#### [Instructions to follow]
A verbatim copy of the listing is the expected output.

#### [Source data]
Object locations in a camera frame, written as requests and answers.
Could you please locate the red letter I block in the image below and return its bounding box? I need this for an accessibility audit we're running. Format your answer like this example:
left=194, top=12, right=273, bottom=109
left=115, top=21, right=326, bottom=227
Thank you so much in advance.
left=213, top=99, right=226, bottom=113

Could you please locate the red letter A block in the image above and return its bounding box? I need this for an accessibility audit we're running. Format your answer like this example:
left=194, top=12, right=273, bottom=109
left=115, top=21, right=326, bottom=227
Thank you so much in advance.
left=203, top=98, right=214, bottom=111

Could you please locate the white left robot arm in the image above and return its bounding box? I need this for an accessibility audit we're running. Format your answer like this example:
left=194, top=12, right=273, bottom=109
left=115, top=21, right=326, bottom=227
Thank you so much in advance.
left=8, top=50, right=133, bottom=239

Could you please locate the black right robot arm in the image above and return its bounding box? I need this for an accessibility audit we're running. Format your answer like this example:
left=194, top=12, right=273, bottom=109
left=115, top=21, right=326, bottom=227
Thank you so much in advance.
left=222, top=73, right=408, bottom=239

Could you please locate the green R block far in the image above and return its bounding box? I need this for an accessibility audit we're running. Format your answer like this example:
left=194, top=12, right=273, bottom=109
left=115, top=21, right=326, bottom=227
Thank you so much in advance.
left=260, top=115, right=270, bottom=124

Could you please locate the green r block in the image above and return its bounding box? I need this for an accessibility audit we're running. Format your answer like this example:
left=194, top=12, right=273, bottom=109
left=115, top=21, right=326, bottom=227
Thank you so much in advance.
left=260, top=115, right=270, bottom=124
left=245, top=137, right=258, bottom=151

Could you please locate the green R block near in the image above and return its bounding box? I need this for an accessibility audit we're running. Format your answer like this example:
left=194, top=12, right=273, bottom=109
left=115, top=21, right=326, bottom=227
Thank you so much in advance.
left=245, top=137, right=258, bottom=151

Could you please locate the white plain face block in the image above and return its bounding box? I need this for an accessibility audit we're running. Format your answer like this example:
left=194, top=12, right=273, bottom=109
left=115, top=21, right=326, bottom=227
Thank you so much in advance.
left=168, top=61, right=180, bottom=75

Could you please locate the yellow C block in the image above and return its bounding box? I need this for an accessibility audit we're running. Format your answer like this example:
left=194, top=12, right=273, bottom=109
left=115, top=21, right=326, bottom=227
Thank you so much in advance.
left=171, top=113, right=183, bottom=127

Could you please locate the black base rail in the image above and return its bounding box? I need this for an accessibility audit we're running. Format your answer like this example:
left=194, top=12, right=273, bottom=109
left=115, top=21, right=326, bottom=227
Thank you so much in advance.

#### [Task solution]
Object locations in a camera frame, written as requests and answers.
Could you please locate the red letter I block in the image below and return its bounding box? I need this for an accessibility audit we're running. Format your answer like this example:
left=194, top=12, right=273, bottom=109
left=115, top=21, right=326, bottom=227
Thank you so much in advance.
left=213, top=99, right=226, bottom=113

Could you please locate the red letter A block in the image above and return its bounding box? I need this for an accessibility audit we're running. Format your answer like this example:
left=194, top=12, right=273, bottom=109
left=115, top=21, right=326, bottom=227
Thank you so much in advance.
left=203, top=98, right=214, bottom=111

Could you please locate the white left robot arm in the image above and return its bounding box? I need this for an accessibility audit we're running. Format your answer like this example:
left=194, top=12, right=273, bottom=109
left=115, top=21, right=326, bottom=227
Thank you so much in advance.
left=8, top=50, right=133, bottom=239

Could you please locate the black right robot arm in the image above and return its bounding box? I need this for an accessibility audit we're running. Format your answer like this example:
left=194, top=12, right=273, bottom=109
left=115, top=21, right=326, bottom=227
Thank you so much in advance.
left=222, top=73, right=408, bottom=239

Could you please locate the green R block far in the image above and return its bounding box? I need this for an accessibility audit we're running. Format your answer like this example:
left=194, top=12, right=273, bottom=109
left=115, top=21, right=326, bottom=227
Thank you so much in advance.
left=260, top=115, right=270, bottom=124

Could you please locate the green r block in the image above and return its bounding box? I need this for an accessibility audit we're running. Format your answer like this example:
left=194, top=12, right=273, bottom=109
left=115, top=21, right=326, bottom=227
Thank you so much in advance.
left=260, top=115, right=270, bottom=124
left=245, top=137, right=258, bottom=151

Could you please locate the green R block near in the image above and return its bounding box? I need this for an accessibility audit we're running. Format your answer like this example:
left=194, top=12, right=273, bottom=109
left=115, top=21, right=326, bottom=227
Thank you so much in advance.
left=245, top=137, right=258, bottom=151

Could you please locate the white plain face block in the image above and return its bounding box? I need this for an accessibility audit we're running. Format your answer like this example:
left=194, top=12, right=273, bottom=109
left=115, top=21, right=326, bottom=227
Thank you so much in advance.
left=168, top=61, right=180, bottom=75

Could you please locate the yellow C block in the image above and return its bounding box? I need this for an accessibility audit we're running. Format your answer like this example:
left=194, top=12, right=273, bottom=109
left=115, top=21, right=326, bottom=227
Thank you so much in advance.
left=171, top=113, right=183, bottom=127

Could you please locate the black base rail in the image above and return its bounding box? I need this for an accessibility audit we're running. Format your answer like this example:
left=194, top=12, right=273, bottom=109
left=115, top=21, right=326, bottom=227
Thank you so much in advance.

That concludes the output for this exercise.